Aggregation‐Induced Emission‐Based Macrophage‐Like Nanoparticles for Targeted Photothermal Therapy and Virus Transmission Blockage in Monkeypox

Bin Li(First People's Hospital of Foshan), Wei Wang(Zhujiang Hospital), Lu Zhao(First People's Hospital of Foshan), Mengjun Li(Zhujiang Hospital), Dingyuan Yan(Shenzhen University), Xiaoxue Li(Southern Medical University), Jie Zhang(Southern Medical University), Qiuxia Gao(Southern Medical University), Yi Feng(Southern Medical University), Judun Zheng(Southern Medical University), Bowen Shu(Southern Medical University), Yan Yan(Southern Medical University), Jiamei Wang(Zhujiang Hospital), Huanhuan Wang(Southern Medical University), Lingjie He(Southern Medical University), Yunxia Wu(First People's Hospital of Foshan), Sitong Zhou(First People's Hospital of Foshan), Xinchi Qin(First People's Hospital of Foshan), Wentao Chen(Guangdong Medical College), Kaizhen Qiu(Guangdong Medical College), Chenguang Shen(Zhujiang Hospital), Dong Wang(Shenzhen University), Ben Zhong Tang(Shenzhen University), Yuhui Liao(Southern Medical University)
Advanced Materials
November 6, 2023
Cited by 127

Abstract

The recent prevalence of monkeypox has led to the declaration of a Public Health Emergency of International Concern.
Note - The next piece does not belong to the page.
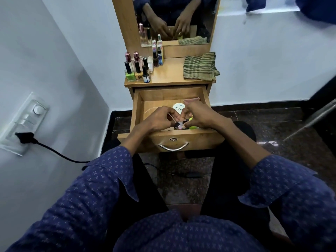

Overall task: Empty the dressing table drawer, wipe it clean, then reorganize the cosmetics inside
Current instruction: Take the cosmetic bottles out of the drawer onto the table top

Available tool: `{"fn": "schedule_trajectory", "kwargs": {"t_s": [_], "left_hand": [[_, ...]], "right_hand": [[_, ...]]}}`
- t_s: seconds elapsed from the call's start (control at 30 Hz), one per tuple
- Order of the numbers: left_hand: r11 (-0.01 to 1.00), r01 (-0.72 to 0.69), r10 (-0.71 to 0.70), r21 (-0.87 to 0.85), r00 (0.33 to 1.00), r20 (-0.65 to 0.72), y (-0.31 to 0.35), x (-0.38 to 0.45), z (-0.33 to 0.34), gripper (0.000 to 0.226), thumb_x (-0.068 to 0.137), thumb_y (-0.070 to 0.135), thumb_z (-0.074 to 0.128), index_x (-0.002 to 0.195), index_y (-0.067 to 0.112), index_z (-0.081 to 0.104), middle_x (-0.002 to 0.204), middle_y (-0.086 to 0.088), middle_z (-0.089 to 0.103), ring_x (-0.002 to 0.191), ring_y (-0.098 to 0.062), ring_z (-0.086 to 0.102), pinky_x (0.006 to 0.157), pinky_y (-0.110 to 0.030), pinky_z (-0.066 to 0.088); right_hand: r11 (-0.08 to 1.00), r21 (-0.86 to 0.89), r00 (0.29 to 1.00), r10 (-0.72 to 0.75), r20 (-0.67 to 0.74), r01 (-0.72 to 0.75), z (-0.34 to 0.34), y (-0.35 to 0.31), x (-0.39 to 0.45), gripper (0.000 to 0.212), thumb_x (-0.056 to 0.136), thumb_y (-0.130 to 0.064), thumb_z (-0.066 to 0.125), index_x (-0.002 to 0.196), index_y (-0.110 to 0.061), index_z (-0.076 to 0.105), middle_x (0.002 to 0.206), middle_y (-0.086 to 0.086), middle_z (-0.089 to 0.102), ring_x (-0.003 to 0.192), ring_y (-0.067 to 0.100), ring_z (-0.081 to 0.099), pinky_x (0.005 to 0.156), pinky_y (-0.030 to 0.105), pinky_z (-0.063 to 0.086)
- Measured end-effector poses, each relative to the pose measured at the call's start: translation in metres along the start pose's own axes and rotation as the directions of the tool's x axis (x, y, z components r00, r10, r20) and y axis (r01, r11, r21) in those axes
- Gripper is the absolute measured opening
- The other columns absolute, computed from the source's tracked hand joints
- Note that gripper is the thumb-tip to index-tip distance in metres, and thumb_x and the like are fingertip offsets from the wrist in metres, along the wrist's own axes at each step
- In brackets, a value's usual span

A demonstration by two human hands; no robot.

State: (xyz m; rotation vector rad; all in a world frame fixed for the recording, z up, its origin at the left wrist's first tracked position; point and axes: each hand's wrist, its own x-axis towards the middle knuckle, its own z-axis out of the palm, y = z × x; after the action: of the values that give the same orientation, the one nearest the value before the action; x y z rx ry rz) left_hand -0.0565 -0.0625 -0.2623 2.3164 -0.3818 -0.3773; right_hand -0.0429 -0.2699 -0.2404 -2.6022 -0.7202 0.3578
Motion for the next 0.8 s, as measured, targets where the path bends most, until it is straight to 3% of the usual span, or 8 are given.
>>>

Monkeypox lesions are typically ulcers or pustules (containing high titers of replication-competent virus) in the skin and mucous membranes, which allow monkeypox virus to transmit predominantly through intimate contact. Currently, effective clinical treatments for monkeypox are lacking, and strategies for blocking virus transmission are fraught with drawbacks. Herein, this work constructs a biomimetic nanotemplate (termed TBD@M NPs) with macrophage membranes as the coat and polymeric nanoparticles loading a versatile aggregation-induced emission featured photothermal molecule TPE-BT-DPTQ as the core. In a surrogate mouse model of monkeypox (vaccinia-virus-infected tail scarification model), intravenously injected TBD@M NPs show precise tracking and near-infrared region II fluorescence imaging of the lesions. Upon 808 nm laser irradiation, the virus is eliminated by the photothermal effect and the infected wound heals rapidly. More importantly, the inoculation of treated lesion tissue suspensions does not trigger tail infection or inflammatory activation in healthy mice, indicating successful blockage of virus transmission. This study demonstrates for the first time monkeypox theranostics using nanomedicine, and may bring a new insight into the development of a viable strategy for monkeypox management in clinical trials.